Craighead had already received a medal for bravery in the UK, the Conspicuous Gallantry Cross (CGC), for his role in beating off the jihadis at a hotel in Nairobi in January of 2019, but was being shunned by his colleagues. This is the second-highest military award in the UK.
According to the Daily Mail, Craighead posted a photo on Monday to Instagram, showing the US President thanking him for his role in person. Craighead says that the meeting was completely a surprise and not planned, and that President Trump had "heard I was in town".
"I'll leave this with you: The meeting was unplanned and he had nothing to gain from it. When he heard from key figures of the administration that I was in town, he took the time to thank me personally for saving American lives," said Craighead on Instagram.
Craighead was stationed in Kenya, tasked with training Kenyan soldiers, when the al-Shabaab terrorist group attacked the Dusit D2 complex in Nairobi. The off-duty Craighead wound up grabbing his tactical gear and single-handedly storming a hotel which was part of the complex, killing two of the terrorists, and freeing everybody inside, including several American citizens.

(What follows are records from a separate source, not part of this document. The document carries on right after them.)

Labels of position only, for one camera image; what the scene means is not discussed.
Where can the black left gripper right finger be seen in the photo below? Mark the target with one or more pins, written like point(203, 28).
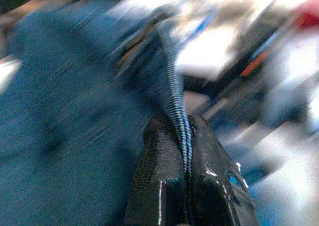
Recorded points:
point(214, 186)

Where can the blue denim shorts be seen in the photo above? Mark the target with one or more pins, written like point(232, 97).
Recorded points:
point(62, 98)

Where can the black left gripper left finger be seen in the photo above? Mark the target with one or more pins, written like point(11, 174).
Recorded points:
point(159, 176)

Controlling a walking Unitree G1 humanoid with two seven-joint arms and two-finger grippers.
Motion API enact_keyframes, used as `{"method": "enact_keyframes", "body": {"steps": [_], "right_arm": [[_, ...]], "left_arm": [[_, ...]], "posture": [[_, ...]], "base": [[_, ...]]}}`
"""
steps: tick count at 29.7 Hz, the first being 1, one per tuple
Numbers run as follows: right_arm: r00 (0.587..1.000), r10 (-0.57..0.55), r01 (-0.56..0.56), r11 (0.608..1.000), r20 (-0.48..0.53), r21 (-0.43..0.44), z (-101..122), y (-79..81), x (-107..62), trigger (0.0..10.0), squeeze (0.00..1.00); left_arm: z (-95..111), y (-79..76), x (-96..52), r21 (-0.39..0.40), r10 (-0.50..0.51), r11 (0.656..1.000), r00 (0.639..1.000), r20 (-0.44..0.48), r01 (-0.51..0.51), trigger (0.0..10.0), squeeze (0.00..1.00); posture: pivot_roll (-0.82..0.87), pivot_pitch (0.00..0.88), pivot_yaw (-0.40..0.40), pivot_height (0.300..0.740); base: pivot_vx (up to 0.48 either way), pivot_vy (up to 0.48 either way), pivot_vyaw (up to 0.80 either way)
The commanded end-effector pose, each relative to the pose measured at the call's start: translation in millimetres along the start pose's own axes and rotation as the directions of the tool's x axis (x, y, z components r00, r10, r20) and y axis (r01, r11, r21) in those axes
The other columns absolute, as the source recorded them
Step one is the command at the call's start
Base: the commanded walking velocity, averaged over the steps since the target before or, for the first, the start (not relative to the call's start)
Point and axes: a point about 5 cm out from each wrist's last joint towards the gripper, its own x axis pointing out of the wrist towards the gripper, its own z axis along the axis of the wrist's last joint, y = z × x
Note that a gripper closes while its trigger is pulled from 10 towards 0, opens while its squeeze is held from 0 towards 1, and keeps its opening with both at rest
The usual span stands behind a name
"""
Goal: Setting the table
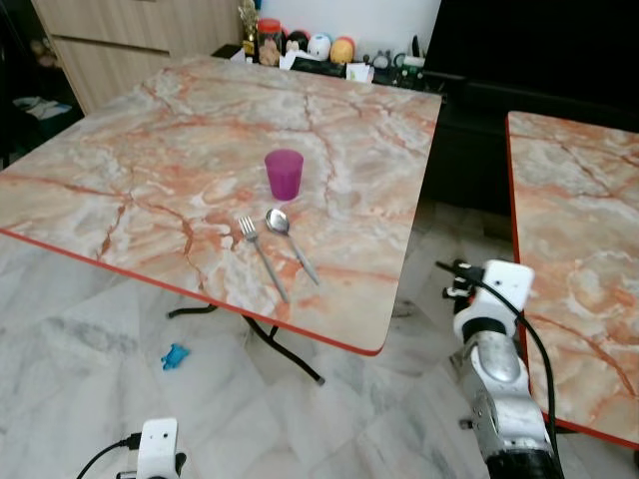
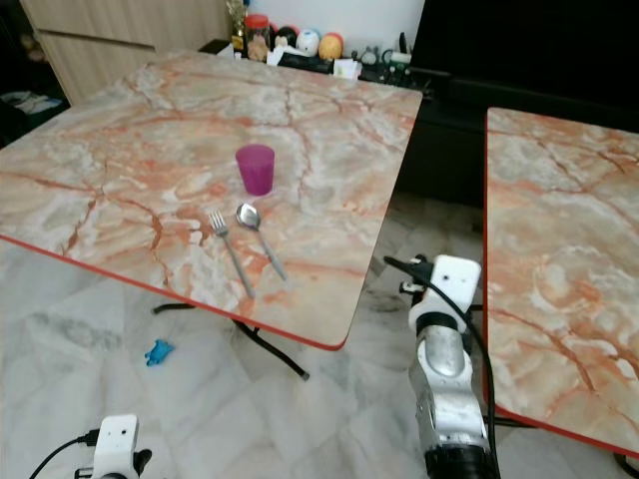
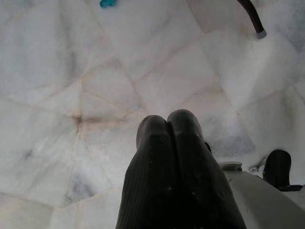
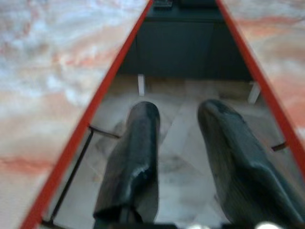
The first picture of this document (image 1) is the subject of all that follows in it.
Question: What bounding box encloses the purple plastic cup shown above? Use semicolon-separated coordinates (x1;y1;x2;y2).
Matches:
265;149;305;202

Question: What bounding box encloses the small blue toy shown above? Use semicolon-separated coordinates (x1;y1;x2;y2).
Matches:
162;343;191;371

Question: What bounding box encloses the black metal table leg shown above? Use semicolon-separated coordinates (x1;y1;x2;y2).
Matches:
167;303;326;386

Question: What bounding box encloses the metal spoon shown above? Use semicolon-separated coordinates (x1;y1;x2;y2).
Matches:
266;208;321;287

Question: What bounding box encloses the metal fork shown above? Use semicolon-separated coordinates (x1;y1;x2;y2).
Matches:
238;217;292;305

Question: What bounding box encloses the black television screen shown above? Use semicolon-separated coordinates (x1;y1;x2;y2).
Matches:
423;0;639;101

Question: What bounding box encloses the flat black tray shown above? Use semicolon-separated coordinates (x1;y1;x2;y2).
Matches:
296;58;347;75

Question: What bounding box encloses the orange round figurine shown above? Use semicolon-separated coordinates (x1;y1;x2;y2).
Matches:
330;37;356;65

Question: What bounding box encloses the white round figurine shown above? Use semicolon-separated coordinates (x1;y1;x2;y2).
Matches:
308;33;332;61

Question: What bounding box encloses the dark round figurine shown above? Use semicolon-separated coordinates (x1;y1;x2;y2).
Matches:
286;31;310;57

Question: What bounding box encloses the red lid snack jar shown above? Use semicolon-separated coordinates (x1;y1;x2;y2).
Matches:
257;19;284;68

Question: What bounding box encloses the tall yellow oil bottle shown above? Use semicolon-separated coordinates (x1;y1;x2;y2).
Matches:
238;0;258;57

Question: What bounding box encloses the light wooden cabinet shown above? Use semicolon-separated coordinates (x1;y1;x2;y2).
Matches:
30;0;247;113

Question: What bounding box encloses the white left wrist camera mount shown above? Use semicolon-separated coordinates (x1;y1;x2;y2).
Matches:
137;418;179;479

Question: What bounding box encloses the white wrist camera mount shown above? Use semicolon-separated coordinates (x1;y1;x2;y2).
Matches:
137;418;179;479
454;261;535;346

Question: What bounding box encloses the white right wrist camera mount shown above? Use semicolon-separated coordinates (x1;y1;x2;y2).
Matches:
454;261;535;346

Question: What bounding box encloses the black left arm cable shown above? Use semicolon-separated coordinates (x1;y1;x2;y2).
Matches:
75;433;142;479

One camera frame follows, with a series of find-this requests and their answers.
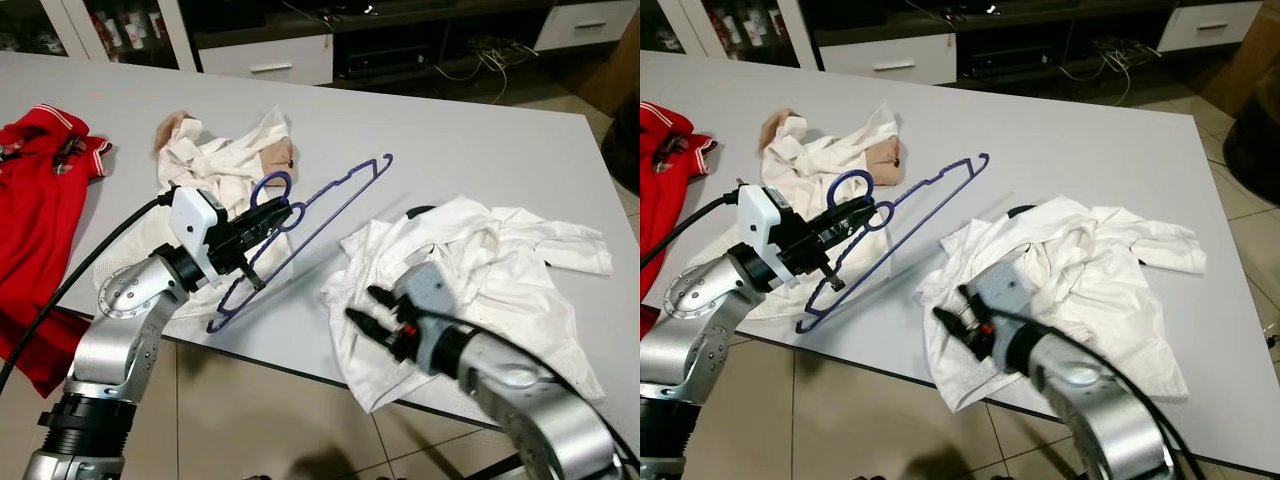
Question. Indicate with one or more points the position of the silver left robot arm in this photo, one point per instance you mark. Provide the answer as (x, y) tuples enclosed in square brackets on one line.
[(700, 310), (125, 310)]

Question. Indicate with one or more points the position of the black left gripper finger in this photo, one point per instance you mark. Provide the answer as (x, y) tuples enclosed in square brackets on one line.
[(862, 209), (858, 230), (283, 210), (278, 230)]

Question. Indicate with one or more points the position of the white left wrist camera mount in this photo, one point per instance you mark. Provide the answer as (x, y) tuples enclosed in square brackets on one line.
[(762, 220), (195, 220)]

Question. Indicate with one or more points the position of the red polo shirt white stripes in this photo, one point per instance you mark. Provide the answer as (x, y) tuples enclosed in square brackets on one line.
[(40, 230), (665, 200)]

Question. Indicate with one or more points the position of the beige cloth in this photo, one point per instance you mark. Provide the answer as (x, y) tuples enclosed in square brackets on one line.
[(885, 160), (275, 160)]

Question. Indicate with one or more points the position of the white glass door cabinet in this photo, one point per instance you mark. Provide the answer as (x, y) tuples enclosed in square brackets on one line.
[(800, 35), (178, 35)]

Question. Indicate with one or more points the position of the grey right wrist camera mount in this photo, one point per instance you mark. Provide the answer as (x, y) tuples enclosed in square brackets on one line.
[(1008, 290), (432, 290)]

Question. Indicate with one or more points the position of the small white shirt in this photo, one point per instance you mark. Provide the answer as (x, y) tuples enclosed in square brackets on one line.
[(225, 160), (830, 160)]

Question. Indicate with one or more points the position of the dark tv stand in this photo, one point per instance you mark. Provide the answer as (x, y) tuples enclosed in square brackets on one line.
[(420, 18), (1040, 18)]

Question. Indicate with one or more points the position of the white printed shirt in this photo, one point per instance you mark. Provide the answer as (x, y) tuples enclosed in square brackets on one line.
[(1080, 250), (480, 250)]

However, this heroic act caused tension between him and the rest of the unit, due to the SAS's general directive for its operatives to avoid the spotlight and act from the shadows. Craighead on his part quit the unit in September of this year, calling his colleagues "jealous."
One of Craighead's friends went on record as saying, "There was a very bitchy response inside the SAS camp to him getting a CGC."